Picking And Staph

A lot of kids – and adults – with autism have issues with picking.  By this I mean picking at scabs, bug bites, or even healthy skin.  Continually.  Sometimes even to the point of developing recurring staph infections.

But nobody really wants to hear about that sort of thing.  When someone reads about picking and staph (including MRSA), what they really want to hear about are solutions.

I know this because we’ve been there.  And it’s not a happy place.

After a year and a half of dealing with picking habits and recurring MRSA infections, we were at our wit’s end.  Our pediatricians prescribed antibiotics, looked up information for us, and didn’t know what else to do.  We did our research and came up with pretty much the same things they had already told us.

But we did finally defeat the MRSA.  Our son’s been free of staph infections for over a year now (thank heavens), and has just recently stopped picking at his skin.  In fact, we went out to celebrate his freedom from this potentially dangerous habit (much praise, celebration, and happiness) this past weekend.
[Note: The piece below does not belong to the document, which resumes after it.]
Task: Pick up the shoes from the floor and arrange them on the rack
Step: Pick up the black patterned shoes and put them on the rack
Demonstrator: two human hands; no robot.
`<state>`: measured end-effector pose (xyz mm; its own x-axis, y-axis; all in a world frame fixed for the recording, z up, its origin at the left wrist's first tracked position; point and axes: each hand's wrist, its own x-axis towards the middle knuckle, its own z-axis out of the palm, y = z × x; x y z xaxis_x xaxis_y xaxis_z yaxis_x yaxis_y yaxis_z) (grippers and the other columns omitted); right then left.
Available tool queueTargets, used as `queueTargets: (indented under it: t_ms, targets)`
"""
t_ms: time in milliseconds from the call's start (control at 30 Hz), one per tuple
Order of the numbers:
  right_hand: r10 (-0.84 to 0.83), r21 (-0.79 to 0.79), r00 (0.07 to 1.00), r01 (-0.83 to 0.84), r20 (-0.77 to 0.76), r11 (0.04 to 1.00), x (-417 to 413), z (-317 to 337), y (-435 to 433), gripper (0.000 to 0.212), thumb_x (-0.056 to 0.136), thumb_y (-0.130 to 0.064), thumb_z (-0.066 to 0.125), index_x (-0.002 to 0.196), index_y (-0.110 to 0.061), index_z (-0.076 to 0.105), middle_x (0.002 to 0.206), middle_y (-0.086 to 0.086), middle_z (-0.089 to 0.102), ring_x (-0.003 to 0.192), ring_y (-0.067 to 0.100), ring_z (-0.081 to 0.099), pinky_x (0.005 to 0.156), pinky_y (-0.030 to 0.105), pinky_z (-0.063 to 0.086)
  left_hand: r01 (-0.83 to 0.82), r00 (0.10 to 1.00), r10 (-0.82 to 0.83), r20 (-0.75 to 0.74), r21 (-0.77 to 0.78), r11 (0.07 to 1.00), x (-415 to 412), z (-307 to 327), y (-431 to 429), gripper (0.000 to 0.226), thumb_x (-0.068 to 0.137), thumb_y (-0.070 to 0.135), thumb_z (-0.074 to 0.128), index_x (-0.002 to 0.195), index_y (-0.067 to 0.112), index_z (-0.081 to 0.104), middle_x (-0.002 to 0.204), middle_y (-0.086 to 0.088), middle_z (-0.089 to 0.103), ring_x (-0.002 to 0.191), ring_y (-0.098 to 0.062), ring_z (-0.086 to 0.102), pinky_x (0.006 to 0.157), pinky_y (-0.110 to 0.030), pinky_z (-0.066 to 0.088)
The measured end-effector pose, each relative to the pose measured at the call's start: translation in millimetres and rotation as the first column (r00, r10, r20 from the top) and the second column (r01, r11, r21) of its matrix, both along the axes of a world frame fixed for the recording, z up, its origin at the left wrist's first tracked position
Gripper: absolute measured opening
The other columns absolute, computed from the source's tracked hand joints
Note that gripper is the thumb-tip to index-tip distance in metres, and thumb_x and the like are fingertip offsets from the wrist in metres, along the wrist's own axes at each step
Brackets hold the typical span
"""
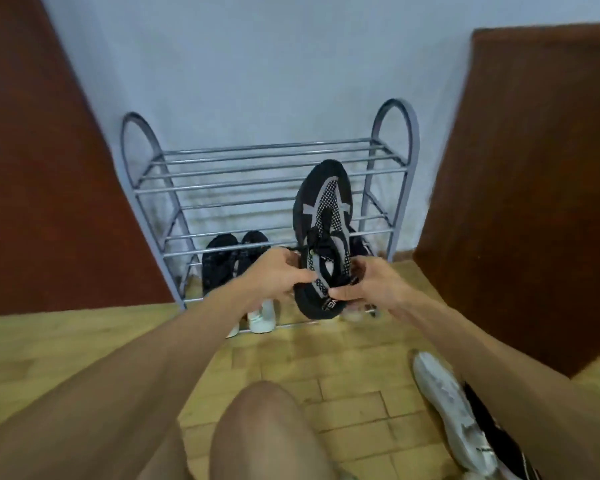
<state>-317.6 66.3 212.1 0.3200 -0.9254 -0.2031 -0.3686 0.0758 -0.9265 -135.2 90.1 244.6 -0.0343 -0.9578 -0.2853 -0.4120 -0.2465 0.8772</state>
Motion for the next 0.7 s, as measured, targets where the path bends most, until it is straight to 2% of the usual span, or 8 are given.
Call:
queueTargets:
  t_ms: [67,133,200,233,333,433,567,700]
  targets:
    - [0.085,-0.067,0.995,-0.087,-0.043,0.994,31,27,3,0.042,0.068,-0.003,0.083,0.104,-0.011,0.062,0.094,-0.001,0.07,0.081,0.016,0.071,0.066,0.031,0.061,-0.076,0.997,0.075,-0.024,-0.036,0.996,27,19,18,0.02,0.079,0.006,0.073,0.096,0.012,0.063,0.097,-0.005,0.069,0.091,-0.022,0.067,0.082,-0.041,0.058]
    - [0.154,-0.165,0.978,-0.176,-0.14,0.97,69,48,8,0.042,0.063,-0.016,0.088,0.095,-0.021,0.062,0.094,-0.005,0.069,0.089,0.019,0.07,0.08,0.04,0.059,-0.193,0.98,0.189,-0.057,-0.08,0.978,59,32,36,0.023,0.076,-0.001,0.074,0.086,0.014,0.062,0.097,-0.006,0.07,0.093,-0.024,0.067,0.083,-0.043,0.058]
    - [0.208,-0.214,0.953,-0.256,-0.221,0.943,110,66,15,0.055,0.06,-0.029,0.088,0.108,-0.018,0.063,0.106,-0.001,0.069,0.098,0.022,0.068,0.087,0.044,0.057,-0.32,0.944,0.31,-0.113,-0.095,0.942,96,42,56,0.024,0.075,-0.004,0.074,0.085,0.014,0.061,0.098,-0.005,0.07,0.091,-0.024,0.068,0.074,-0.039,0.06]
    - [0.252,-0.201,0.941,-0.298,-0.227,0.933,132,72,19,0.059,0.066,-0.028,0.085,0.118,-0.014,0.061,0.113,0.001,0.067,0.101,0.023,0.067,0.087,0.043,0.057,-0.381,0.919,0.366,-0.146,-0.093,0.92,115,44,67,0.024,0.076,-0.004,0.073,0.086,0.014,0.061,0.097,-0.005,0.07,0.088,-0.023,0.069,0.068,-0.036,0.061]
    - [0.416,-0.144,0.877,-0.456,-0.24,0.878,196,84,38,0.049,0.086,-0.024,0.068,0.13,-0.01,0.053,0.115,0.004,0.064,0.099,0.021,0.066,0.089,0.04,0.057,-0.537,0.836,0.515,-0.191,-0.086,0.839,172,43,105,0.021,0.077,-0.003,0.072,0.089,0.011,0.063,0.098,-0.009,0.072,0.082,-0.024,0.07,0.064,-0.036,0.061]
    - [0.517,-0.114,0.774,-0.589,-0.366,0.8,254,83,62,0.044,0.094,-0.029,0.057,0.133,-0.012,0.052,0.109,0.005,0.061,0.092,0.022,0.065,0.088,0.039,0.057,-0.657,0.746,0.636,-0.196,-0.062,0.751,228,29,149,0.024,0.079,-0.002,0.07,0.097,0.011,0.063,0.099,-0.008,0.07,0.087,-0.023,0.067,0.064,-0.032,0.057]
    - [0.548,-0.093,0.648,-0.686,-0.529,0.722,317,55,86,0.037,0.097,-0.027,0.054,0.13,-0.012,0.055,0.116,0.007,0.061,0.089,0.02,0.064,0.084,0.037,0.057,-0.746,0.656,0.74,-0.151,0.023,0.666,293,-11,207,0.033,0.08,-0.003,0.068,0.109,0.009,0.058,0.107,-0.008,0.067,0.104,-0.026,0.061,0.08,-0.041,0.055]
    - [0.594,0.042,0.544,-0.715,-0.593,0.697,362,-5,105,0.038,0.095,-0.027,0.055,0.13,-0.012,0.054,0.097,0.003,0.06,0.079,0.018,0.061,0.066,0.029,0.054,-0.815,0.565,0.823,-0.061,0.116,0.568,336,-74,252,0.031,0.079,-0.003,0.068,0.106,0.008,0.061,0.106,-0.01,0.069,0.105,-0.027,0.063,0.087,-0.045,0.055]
Here are the things we did, all recommended by various pediatricians:

  • Use Bactroban (Mupirocin), a nasal gel (since staph is commonly found inside the nose) on a regular basis.  Some pediatricians also recommend that the entire family use it, to reduce chances of the infection spreading, since one may be a carrier without even realizing it.
  • Use Hibiclens (an antiseptic, antimicrobial skin cleanser) once a week.  We had our son use it 3 days a week when on antibiotics (this was recommended by our pediatrician), and once a week when he appeared fine.  We still use it as a preventive measure once every few weeks.
  • Wash towels often, every day or every other day.  Sometimes I think this is what turned the tide; when we started rotating through hand towels at a quicker rate,  he started getting better.  Some people recommend ditching them entirely and going for paper towels in the bathrooms.
  • No sharing of towels.
  • Put a tiny amount of bleach in the bath water.  This was recommended, but we didn’t do it very often… it kinda freaked me out.  Hey, I’m only human.
  • Aveeno oatmeal baths every so often to soothe irritated skin.  This reduces not only the urge to pick, but also helps prevent small skin breaks.
  • Keep clean and cover areas of infection.  Be aware of how contagious they can be, and wash hands immediately after treatment.
  • Frequent hand washing.
  • Get rid of bar soap and use only pump soap.  One of our pediatricians also recommended Dial soap.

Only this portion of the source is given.